* [TASK DESCRIPTION]
Search the entries below for "requests". Report each line where it occurs.

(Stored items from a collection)
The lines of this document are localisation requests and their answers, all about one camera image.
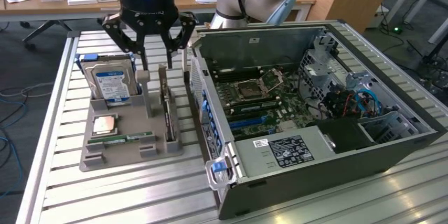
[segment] white cable
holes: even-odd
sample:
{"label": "white cable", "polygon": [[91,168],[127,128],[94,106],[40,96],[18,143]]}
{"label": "white cable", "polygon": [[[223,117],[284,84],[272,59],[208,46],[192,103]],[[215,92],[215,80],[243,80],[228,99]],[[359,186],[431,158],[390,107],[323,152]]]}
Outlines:
{"label": "white cable", "polygon": [[[31,90],[34,90],[35,88],[39,88],[39,87],[43,87],[43,86],[48,86],[48,85],[54,85],[55,82],[44,82],[44,83],[39,83],[34,86],[30,86],[30,87],[26,87],[19,93],[15,93],[15,94],[3,94],[0,93],[0,97],[15,97],[18,95],[22,95],[22,96],[27,96],[24,93],[26,92],[30,92]],[[44,93],[44,94],[36,94],[36,95],[28,95],[28,97],[44,97],[47,95],[50,95],[52,92],[48,92],[48,93]]]}

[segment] red cable
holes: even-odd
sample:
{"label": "red cable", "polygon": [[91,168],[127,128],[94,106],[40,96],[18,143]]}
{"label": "red cable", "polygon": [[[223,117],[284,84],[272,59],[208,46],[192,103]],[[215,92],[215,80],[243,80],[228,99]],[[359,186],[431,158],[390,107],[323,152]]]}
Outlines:
{"label": "red cable", "polygon": [[348,105],[348,101],[350,101],[351,97],[352,97],[352,94],[348,95],[347,100],[346,100],[346,106],[344,106],[344,113],[343,113],[343,116],[346,116],[347,105]]}

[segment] aluminum profile table
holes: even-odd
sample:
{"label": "aluminum profile table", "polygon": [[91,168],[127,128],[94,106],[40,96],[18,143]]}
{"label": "aluminum profile table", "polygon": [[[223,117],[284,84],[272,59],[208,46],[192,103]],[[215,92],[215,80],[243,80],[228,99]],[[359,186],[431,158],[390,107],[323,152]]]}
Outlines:
{"label": "aluminum profile table", "polygon": [[[348,25],[334,25],[448,126],[447,107]],[[159,37],[148,37],[146,42],[151,77],[156,80],[166,49]],[[358,61],[344,48],[339,51],[356,70]],[[180,55],[167,75],[176,95],[184,155],[83,173],[78,165],[91,91],[74,65],[75,53],[119,54],[120,50],[103,31],[82,32],[67,39],[18,223],[448,223],[447,135],[387,172],[220,221],[207,185]],[[152,92],[158,87],[159,81],[150,83]]]}

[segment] motherboard
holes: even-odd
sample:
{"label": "motherboard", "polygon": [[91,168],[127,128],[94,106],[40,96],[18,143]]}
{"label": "motherboard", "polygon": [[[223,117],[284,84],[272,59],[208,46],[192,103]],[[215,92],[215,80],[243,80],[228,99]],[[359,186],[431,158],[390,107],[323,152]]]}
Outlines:
{"label": "motherboard", "polygon": [[215,75],[216,90],[235,140],[304,128],[316,120],[298,92],[295,71],[283,68],[234,73],[232,81]]}

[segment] power supply label
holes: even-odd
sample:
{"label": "power supply label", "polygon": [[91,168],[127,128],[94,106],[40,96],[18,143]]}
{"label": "power supply label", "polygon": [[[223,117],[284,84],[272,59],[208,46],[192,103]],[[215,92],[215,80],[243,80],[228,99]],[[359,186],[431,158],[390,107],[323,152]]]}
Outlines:
{"label": "power supply label", "polygon": [[271,141],[270,147],[282,168],[315,160],[302,136]]}

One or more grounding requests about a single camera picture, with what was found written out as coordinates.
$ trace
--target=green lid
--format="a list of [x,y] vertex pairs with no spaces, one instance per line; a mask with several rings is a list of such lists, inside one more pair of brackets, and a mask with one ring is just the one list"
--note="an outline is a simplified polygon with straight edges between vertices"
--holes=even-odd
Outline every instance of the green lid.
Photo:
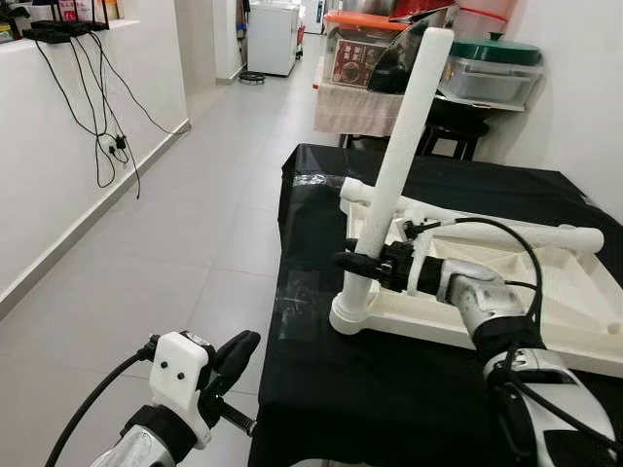
[[450,55],[470,60],[513,63],[515,65],[536,65],[541,52],[535,46],[517,42],[500,41],[500,33],[492,32],[491,40],[457,39],[452,44]]

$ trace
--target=orange lid
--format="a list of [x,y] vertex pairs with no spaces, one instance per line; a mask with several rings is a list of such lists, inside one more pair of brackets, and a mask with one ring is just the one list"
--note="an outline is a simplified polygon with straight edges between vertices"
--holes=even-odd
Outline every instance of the orange lid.
[[331,10],[324,18],[327,22],[337,22],[338,24],[352,24],[355,26],[376,27],[379,29],[389,29],[392,31],[404,31],[409,24],[404,22],[390,22],[389,17],[379,15],[367,15],[365,13],[345,12],[343,10]]

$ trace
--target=baseboard
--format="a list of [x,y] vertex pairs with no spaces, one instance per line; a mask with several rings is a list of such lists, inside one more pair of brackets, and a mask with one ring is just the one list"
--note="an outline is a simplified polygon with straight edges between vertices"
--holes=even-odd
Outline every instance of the baseboard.
[[231,83],[233,83],[238,78],[238,75],[244,69],[245,66],[246,66],[246,63],[244,63],[238,69],[238,71],[236,73],[234,73],[232,76],[230,76],[229,78],[216,78],[216,84],[217,85],[230,85]]
[[[184,121],[175,132],[183,131],[191,127],[188,120]],[[137,166],[139,174],[145,173],[168,148],[180,137],[180,134],[170,134],[154,149],[140,165]],[[124,180],[113,190],[110,195],[99,202],[79,219],[67,233],[60,238],[51,248],[39,257],[37,261],[16,280],[9,291],[0,297],[0,320],[3,319],[25,295],[30,292],[39,280],[54,267],[54,265],[74,246],[89,229],[106,213],[112,205],[134,184],[135,175],[128,173]]]

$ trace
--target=black tablecloth
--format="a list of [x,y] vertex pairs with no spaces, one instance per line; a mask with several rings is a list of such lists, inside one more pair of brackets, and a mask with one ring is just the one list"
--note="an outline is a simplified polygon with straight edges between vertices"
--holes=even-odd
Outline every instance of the black tablecloth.
[[[251,467],[330,458],[379,466],[497,465],[475,354],[375,331],[330,326],[343,273],[341,177],[373,185],[383,154],[300,145],[283,167],[282,257],[260,386]],[[404,195],[442,207],[539,224],[596,227],[600,259],[623,283],[623,228],[561,173],[418,158]],[[616,429],[623,380],[579,374]]]

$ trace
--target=white pvc pipe
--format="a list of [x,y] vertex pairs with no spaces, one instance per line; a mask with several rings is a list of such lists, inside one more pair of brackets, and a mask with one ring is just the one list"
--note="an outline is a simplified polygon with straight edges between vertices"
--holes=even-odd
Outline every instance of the white pvc pipe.
[[[396,203],[405,186],[454,38],[455,33],[450,29],[431,27],[424,32],[356,253],[378,258],[385,245]],[[371,284],[371,279],[345,273],[344,290],[334,299],[329,317],[337,331],[355,334],[364,327],[369,314],[366,301]]]
[[[345,180],[341,191],[343,199],[365,205],[370,204],[373,194],[373,187],[352,178]],[[400,197],[396,203],[396,210],[415,210],[427,219],[436,221],[465,217],[462,213],[405,197]],[[514,226],[513,224],[517,221],[511,219],[481,214],[478,216],[507,224],[535,248],[544,246],[566,248],[576,252],[597,253],[604,247],[604,234],[599,229],[573,226]],[[474,239],[497,244],[510,244],[516,241],[508,233],[495,227],[478,224],[445,226],[435,229],[432,233],[435,236]]]

* [ANSWER SPACE]
The lines of this document are localisation requests and their answers, all about one camera image.
One or more grounding requests about a single camera picture, with what was found written out as coordinates.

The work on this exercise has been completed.